Aku yang masih kecil tentu susah untuk bersabar,maka merajuklah aku
saat itu. Aku pergi keluar rumah dengan menggenggam buku bersampul biru
itu dan membawanya kepantai didekat rumahku.
Teriknya matahari
siang itu tak aku perdulikan dan sepinya pantai itu tanpa ada seorang
pun tak membuat aku takut bersendirian ditempat itu. Aku hempaskan tubuh
mungilku diatas pasir,bukit-bukit yang melindungi garis cakrawala
mengingatkan aku pada pemandangan yang aku lihat ketika bersama ayah
dulu. Butiran air perlahan-lahan keluar dari sudut mataku.
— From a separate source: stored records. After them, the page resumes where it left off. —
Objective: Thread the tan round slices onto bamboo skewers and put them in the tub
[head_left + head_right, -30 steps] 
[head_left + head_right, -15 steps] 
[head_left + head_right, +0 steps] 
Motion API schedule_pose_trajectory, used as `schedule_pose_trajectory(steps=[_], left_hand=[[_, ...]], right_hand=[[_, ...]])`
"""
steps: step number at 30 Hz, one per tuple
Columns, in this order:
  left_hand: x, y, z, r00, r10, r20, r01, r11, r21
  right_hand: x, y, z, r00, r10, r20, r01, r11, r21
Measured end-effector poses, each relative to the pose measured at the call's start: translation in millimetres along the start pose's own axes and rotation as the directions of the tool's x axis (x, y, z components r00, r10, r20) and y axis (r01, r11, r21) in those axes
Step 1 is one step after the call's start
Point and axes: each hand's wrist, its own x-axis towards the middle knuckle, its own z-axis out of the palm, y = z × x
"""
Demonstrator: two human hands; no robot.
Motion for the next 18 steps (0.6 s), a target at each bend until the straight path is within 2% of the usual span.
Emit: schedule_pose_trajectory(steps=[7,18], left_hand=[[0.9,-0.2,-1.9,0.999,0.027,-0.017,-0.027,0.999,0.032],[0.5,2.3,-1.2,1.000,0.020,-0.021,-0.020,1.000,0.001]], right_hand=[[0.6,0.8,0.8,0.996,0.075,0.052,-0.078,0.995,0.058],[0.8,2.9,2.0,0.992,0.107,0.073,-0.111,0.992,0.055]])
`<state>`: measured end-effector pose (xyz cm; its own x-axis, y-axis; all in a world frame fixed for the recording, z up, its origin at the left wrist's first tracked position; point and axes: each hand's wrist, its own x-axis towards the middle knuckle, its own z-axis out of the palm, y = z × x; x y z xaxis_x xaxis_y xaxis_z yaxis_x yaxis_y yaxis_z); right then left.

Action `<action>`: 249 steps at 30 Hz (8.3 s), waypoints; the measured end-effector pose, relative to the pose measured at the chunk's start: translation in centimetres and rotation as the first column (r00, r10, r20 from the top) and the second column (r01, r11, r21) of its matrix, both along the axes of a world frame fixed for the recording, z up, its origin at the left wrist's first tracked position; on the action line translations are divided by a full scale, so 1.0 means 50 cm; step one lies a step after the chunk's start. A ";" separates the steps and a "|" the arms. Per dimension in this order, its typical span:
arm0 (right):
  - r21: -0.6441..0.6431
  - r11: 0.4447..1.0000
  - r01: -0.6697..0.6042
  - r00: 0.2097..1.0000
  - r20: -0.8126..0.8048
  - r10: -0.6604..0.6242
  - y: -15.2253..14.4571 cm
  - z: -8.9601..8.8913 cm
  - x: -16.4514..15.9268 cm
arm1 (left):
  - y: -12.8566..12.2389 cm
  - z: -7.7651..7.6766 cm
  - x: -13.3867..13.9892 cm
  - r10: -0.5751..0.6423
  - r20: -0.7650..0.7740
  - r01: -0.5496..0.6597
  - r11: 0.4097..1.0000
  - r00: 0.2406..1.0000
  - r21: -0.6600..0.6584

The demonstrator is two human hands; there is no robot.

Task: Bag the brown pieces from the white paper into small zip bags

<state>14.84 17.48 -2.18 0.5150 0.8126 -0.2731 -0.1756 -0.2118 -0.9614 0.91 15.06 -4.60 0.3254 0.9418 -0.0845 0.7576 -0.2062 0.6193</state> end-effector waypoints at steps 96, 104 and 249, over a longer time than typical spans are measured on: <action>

“Ayah…ayah dimana? Gladis kangen sama ayah,Gladis udah dapat banyak
piagam lomba puisi yah,itukan yang ayah mau,ayah kapan pulang?liat yah
rapot Gladis nilainya bagus-bagus,ayah dimana yah? Ayaaaahh
..!”panggilku lirih. Tangisanku terus mengalir bersama ombak yang
memecah pinggiran pantai itu. Aku sangat merindukan sosok seorang
ayah,yang dulunya selalu mendukung pilihanku.
Kini aku sudah
beranjak dewasa,diusiaku yang sudah dua puluh tahun,aku sudah mampu
menjadi seorang guru sastra,cerpenis,sekaligus novelis yang cukup
sukses. Dengan usaha kerasku akhirnya apa yang aku cita-citakan bersama
ayahku dulu telah tercapai. Tapi,ayah tak pernah muncul dalam
kehidupanku lagi,entah masih ada atau sudah kembali pada Tuhan pun aku
sama sekali tidak tahu. Kenangan masa kecilku itu belum dapat aku
lupakan. Kini bulan telah menampakkan kehadirannya,aku masih duduk
dipantai ini,setelah mengingat masa laluku dulu. Disampingku sudah ada
sebuah balon dan secarik kertas yang terikat ditali balon itu sebuah
puisi indah untuk ayahku.
SENJA TAK KEMBALI
Rentah merentah cacian senja
Berdiri diawang kelabu
Mencari sesuap penghargaan
Dibutiran pasir
Kepingan cinta
Jatuh dipelupuk mata
Tapi kau telah berlayar
Menghapus cakrawala
Hitam dan nila beradu
Merebut atap pelindung insan
Serat mata tak henti
Menggores harap didepan sana
Bermimpi kau berwujud
Bercita kau kembali
Akal pun tak lagi bergerak…
Perlahan-lahan aku lepaskan balon itu dari genggamanku,terbang
tinggi dan semakin tinggi. “Semoga balon itu dapat mengentarkan rasa
rinduku untuk ayah”batinku. Bulan seakan tersenyum melihat apa yang aku
lakukan,angin malam itu pergi membawa balonku semakin jauh. Aku hanya
bisa berharap dapat mencium pipinya yang terakhir kali.